■ **DIRECTIONS FOR THIS TASK**
A faithful, word-for-word transcription of all the data is what is needed.

----------

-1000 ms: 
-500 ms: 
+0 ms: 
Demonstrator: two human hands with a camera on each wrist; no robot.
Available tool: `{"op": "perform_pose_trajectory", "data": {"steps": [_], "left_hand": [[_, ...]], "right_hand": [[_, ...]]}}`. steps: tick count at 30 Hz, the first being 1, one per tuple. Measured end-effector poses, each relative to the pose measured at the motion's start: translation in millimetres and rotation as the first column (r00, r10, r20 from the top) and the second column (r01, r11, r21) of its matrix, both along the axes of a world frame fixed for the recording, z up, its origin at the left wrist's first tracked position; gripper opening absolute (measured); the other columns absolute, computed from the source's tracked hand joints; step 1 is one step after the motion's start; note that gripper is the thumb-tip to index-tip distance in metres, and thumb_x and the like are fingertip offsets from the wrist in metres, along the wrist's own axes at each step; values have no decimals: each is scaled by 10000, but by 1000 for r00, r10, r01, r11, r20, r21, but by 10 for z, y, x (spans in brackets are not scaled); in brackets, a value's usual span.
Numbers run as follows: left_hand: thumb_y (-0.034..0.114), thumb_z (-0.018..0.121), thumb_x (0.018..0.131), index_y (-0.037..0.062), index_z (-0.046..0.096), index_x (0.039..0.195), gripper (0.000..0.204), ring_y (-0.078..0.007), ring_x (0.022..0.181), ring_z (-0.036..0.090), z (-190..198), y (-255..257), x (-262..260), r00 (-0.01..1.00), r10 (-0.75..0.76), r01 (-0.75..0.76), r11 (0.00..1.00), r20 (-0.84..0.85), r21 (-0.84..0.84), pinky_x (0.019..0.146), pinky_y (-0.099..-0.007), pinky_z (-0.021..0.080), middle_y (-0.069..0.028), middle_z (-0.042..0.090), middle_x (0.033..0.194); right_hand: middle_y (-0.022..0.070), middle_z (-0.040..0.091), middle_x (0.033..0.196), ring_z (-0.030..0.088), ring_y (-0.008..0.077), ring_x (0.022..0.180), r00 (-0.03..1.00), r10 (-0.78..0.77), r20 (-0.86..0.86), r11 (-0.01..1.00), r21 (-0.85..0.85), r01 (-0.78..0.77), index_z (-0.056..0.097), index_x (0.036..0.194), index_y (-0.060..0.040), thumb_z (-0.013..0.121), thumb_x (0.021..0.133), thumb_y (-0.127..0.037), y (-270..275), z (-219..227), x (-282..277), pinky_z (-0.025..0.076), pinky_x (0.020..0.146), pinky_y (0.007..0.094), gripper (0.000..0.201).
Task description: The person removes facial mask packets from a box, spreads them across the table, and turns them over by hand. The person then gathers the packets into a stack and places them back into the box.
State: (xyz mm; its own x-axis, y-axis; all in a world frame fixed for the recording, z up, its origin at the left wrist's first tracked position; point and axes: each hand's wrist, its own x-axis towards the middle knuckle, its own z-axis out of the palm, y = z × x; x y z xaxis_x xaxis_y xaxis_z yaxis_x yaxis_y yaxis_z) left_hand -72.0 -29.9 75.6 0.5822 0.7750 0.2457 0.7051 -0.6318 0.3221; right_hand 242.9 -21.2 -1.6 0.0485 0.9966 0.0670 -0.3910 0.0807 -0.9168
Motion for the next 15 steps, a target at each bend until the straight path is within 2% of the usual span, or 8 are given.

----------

■ **ANSWER TO THIS EXERCISE**
-1000 ms: 
-500 ms: 
+0 ms: 
Demonstrator: two human hands with a camera on each wrist; no robot.
Available tool: `{"op": "perform_pose_trajectory", "data": {"steps": [_], "left_hand": [[_, ...]], "right_hand": [[_, ...]]}}`. steps: tick count at 30 Hz, the first being 1, one per tuple. Measured end-effector poses, each relative to the pose measured at the motion's start: translation in millimetres and rotation as the first column (r00, r10, r20 from the top) and the second column (r01, r11, r21) of its matrix, both along the axes of a world frame fixed for the recording, z up, its origin at the left wrist's first tracked position; gripper opening absolute (measured); the other columns absolute, computed from the source's tracked hand joints; step 1 is one step after the motion's start; note that gripper is the thumb-tip to index-tip distance in metres, and thumb_x and the like are fingertip offsets from the wrist in metres, along the wrist's own axes at each step; values have no decimals: each is scaled by 10000, but by 1000 for r00, r10, r01, r11, r20, r21, but by 10 for z, y, x (spans in brackets are not scaled); in brackets, a value's usual span.
Numbers run as follows: left_hand: thumb_y (-0.034..0.114), thumb_z (-0.018..0.121), thumb_x (0.018..0.131), index_y (-0.037..0.062), index_z (-0.046..0.096), index_x (0.039..0.195), gripper (0.000..0.204), ring_y (-0.078..0.007), ring_x (0.022..0.181), ring_z (-0.036..0.090), z (-190..198), y (-255..257), x (-262..260), r00 (-0.01..1.00), r10 (-0.75..0.76), r01 (-0.75..0.76), r11 (0.00..1.00), r20 (-0.84..0.85), r21 (-0.84..0.84), pinky_x (0.019..0.146), pinky_y (-0.099..-0.007), pinky_z (-0.021..0.080), middle_y (-0.069..0.028), middle_z (-0.042..0.090), middle_x (0.033..0.194); right_hand: middle_y (-0.022..0.070), middle_z (-0.040..0.091), middle_x (0.033..0.196), ring_z (-0.030..0.088), ring_y (-0.008..0.077), ring_x (0.022..0.180), r00 (-0.03..1.00), r10 (-0.78..0.77), r20 (-0.86..0.86), r11 (-0.01..1.00), r21 (-0.85..0.85), r01 (-0.78..0.77), index_z (-0.056..0.097), index_x (0.036..0.194), index_y (-0.060..0.040), thumb_z (-0.013..0.121), thumb_x (0.021..0.133), thumb_y (-0.127..0.037), y (-270..275), z (-219..227), x (-282..277), pinky_z (-0.025..0.076), pinky_x (0.020..0.146), pinky_y (0.007..0.094), gripper (0.000..0.201).
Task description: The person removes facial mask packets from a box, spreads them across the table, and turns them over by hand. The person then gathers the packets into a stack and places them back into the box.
State: (xyz mm; its own x-axis, y-axis; all in a world frame fixed for the recording, z up, its origin at the left wrist's first tracked position; point and axes: each hand's wrist, its own x-axis towards the middle knuckle, its own z-axis out of the palm, y = z × x; x y z xaxis_x xaxis_y xaxis_z yaxis_x yaxis_y yaxis_z) left_hand -72.0 -29.9 75.6 0.5822 0.7750 0.2457 0.7051 -0.6318 0.3221; right_hand 242.9 -21.2 -1.6 0.0485 0.9966 0.0670 -0.3910 0.0807 -0.9168
Motion for the next 15 steps, a target at each bend until the straight path is within 2% of the usual span, or 8 are given.

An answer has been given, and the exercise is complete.